Page 90 of Echoes of You

Page List
Font Size:

I closed my eyes, listening to the doctor's verdict, my left arm sending rhythmic, drilling pain through me. Permanent impairment? I didn't care. If I could trade one arm for Natalie and the baby's safety, it was the deal of a lifetime.

At the hospital, Natalie was rushed straight into the obstetrics emergency OR. The "Surgery in Progress" light glowed red above the door. I was wheeled into the adjacent prep room. Doctors and nurses swarmed, preparing me for surgery and anesthesia.

"Wait." I pushed the anesthesiologist's hand away with my right hand and looked at my attending physician. My voice was weak from blood loss and pain, but absolute. "Treat the wound. Stop the bleeding. But don't do deep anesthesia or that microsurgery yet. Give me local anesthesia. Or something that keeps me conscious. I need to wait until she's out. I need to know she and the baby are safe."

"Mr. Winston, this is too risky! Your injury can't wait! Nerve death is irreversible!" the attending protested.

"Do what I said." I stared at him. "Or would you like me to find a doctor who will?"

He swallowed whatever else he was going to say.

They compromised.

In the OR, they only performed debridement, hemostasis, and temporary suturing, using drugs to forcibly suppress the pain, but didn't perform the hours-long microsurgical repairthat required general anesthesia. Throughout, I felt every instrument working between skin and muscle. The drugs compressed the pain into a dull, persistent ache, but my consciousness stayed razor-sharp.

When they wheeled me out of the OR, my left arm was encased in thick plaster and bandages. My face must have looked like death. But I refused suggestions to rest in a room. I had the nurse wheel my mobile bed directly to the corridor outside Natalie's OR.

I lay there, staring at that closed door that held my entire world's fate, my right hand gripping tight the diamond bracelet—stained with her blood and mine—that I'd been clutching since she was rescued. Every minute, every second felt like a century.

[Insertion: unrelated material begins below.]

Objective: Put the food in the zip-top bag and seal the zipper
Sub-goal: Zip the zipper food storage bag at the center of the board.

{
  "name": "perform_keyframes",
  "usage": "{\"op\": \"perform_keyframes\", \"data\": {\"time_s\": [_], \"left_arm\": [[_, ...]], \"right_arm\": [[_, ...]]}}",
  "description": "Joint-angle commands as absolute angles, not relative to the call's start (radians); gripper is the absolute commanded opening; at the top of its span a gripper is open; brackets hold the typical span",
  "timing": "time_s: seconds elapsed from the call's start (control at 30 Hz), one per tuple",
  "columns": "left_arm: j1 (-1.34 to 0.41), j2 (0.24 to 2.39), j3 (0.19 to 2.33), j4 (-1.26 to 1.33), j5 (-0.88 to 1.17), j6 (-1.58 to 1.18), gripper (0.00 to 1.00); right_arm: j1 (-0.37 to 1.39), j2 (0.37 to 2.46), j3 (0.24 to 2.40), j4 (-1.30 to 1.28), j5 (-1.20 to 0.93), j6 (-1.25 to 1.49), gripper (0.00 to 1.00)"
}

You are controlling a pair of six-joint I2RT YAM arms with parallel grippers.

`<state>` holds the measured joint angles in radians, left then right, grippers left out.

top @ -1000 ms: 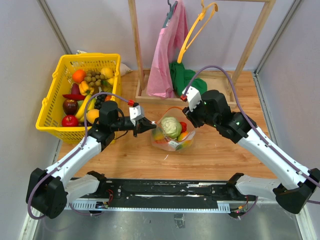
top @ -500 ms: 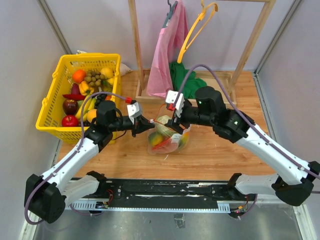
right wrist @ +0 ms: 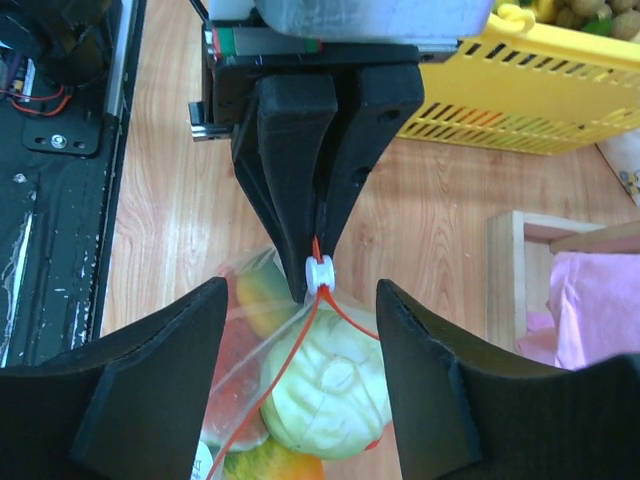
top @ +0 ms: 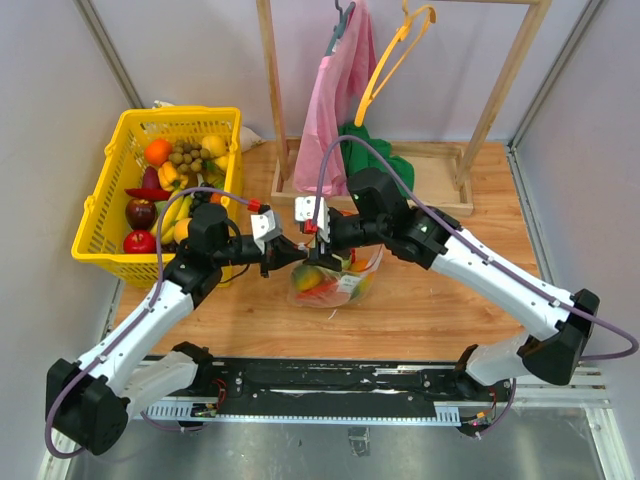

Preterm labor from severe shock...

Just over seven months... Could the baby survive? Could Natalie's body handle it? Would there be complications?

For the first time, I felt utterly powerless. Utterly terrified.

Wealth, power, calculation, control—all worthless in the face of life and death.

All I could do was lie here and wait for fate's verdict.

Chapter Twenty-Nine

Natalie

God, why did giving birth to a baby have to hurt this much?

The pain was primal, savage, giving me zero time to adjust. Like someone yanked my soul out, beat the hell out of it, then shoved it back in. My consciousness lurched between agony and darkness. In my ears: the cold beep of machines, medical staff talking, and my own uncontrollable groans. Sweat soaked my hair and hospital gown, sticky against my skin. My abdomen felt crushed by an invisible hand, squeezing, twisting, wringing everything out.

The terror from the kidnapping hadn't faded yet. Mixed with the physical pain, it sharpened into something more acute. The warehouse. That man's twisted face. The glint of the blade. The suffocating hand over my mouth. And Richard... Damn it, how was Richard? I needed to see him. That thought gave me the strength to keep going through the pain.

"Breathe, Mrs. Winston, follow me. In, out—"

"I see the head! One more time, push! For your baby!"

I clenched my jaw and gave everything I had.

Then, a loud cry.

"It's a boy!"

The baby... my baby...

I wanted to see him, but every bone in my body felt gone. I collapsed on the bed, too weak to lift a finger.

I don't know how long I was out before I forced my eyes open. It took several seconds for my vision to focus.

Then I saw Richard.

He sat beside my bed in what looked like a comfortable armchair that wasn't doing its job right now. Dark shirt, top button undone, hair messy, jaw shadowed with stubble, heavy circles under his eyes. He looked exhausted. But those gray-blue eyes never blinked as they watched me, bloodshot but filled with undisguised concern, fear, and... fierce joy at getting me back.